Your task is to copy each line of the listing that contains the word "Write".
Input records: Begin
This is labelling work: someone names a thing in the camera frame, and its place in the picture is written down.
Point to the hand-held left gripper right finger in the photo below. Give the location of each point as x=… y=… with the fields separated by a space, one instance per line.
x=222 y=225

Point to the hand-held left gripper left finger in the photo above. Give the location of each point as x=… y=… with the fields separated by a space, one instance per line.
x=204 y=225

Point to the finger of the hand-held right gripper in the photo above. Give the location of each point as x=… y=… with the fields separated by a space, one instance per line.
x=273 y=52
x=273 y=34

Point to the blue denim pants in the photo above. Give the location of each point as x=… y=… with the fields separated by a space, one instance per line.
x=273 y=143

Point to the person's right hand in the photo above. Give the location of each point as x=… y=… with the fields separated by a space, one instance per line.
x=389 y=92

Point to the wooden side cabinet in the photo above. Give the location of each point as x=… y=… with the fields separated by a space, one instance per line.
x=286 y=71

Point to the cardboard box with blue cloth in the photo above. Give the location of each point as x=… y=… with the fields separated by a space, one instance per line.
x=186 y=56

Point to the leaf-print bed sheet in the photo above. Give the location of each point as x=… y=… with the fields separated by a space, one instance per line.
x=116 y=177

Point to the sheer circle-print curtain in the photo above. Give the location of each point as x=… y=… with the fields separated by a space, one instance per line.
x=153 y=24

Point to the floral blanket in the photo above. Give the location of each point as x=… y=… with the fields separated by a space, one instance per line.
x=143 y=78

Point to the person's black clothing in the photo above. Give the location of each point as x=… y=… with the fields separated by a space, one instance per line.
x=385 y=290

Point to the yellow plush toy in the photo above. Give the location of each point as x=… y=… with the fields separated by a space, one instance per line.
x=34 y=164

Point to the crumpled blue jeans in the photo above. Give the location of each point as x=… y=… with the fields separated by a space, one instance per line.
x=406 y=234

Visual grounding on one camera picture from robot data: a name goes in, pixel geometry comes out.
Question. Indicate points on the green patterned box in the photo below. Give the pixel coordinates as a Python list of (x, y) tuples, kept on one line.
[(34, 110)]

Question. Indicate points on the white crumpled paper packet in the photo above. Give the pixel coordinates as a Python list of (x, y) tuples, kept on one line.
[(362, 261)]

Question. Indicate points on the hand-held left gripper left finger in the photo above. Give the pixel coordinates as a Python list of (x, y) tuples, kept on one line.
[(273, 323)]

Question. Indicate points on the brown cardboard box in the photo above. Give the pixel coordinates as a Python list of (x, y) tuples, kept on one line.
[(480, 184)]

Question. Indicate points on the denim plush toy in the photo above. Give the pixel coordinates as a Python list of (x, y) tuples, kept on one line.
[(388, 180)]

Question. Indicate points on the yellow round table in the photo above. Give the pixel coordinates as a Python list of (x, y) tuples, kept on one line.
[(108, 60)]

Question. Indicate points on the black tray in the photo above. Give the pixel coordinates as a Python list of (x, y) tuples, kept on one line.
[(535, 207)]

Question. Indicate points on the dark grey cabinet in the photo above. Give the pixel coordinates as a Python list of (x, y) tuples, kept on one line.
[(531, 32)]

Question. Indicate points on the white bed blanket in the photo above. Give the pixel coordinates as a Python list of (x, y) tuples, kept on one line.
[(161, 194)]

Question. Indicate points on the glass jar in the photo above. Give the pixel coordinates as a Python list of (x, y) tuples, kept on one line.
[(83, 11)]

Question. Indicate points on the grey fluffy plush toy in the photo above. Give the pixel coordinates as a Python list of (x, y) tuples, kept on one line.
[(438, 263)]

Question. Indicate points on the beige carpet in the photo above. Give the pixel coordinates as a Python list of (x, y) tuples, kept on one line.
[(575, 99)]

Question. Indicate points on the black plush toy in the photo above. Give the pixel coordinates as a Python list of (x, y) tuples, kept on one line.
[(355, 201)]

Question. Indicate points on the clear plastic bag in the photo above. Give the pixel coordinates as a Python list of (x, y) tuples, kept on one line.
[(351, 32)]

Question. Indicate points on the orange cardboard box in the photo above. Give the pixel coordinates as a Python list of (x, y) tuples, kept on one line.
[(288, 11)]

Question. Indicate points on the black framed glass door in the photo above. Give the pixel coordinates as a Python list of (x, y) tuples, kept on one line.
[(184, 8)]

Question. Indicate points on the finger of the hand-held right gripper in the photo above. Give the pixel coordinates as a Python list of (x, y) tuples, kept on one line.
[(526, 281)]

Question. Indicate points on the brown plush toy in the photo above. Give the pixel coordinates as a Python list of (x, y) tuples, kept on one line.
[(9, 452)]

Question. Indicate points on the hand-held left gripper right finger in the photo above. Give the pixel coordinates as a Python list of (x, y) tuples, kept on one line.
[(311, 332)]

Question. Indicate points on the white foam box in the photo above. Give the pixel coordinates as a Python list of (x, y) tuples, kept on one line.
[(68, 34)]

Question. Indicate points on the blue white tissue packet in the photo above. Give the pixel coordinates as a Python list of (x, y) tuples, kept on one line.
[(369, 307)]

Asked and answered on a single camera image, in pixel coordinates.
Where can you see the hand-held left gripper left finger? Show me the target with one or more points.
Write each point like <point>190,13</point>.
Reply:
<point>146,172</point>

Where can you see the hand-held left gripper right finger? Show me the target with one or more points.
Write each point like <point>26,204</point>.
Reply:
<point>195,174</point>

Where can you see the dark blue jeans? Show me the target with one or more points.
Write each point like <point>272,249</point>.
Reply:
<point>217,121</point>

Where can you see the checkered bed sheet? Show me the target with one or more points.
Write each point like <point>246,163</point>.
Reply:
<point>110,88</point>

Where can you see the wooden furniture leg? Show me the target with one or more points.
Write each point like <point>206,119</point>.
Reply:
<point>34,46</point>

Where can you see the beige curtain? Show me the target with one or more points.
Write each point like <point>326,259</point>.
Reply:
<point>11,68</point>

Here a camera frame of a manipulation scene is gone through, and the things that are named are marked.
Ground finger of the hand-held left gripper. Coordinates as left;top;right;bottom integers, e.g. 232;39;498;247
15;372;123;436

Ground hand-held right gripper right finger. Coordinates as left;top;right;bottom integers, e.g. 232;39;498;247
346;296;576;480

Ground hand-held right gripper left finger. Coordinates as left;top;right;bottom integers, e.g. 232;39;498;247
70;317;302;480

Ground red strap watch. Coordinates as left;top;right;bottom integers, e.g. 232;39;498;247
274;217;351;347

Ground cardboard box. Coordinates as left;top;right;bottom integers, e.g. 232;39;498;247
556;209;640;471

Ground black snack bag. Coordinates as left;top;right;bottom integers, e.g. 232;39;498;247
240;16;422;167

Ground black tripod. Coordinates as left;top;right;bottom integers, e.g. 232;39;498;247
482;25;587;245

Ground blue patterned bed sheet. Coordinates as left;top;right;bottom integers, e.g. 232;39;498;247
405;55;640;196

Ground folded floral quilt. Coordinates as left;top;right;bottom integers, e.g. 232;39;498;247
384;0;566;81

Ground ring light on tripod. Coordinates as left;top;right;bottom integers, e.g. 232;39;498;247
Input records: End
■ Response box:
Write each point like <point>190,13</point>.
Write each point like <point>26,204</point>.
Write each point like <point>272,249</point>.
Write each point like <point>246,163</point>.
Write each point like <point>206,119</point>.
Write each point like <point>326,259</point>.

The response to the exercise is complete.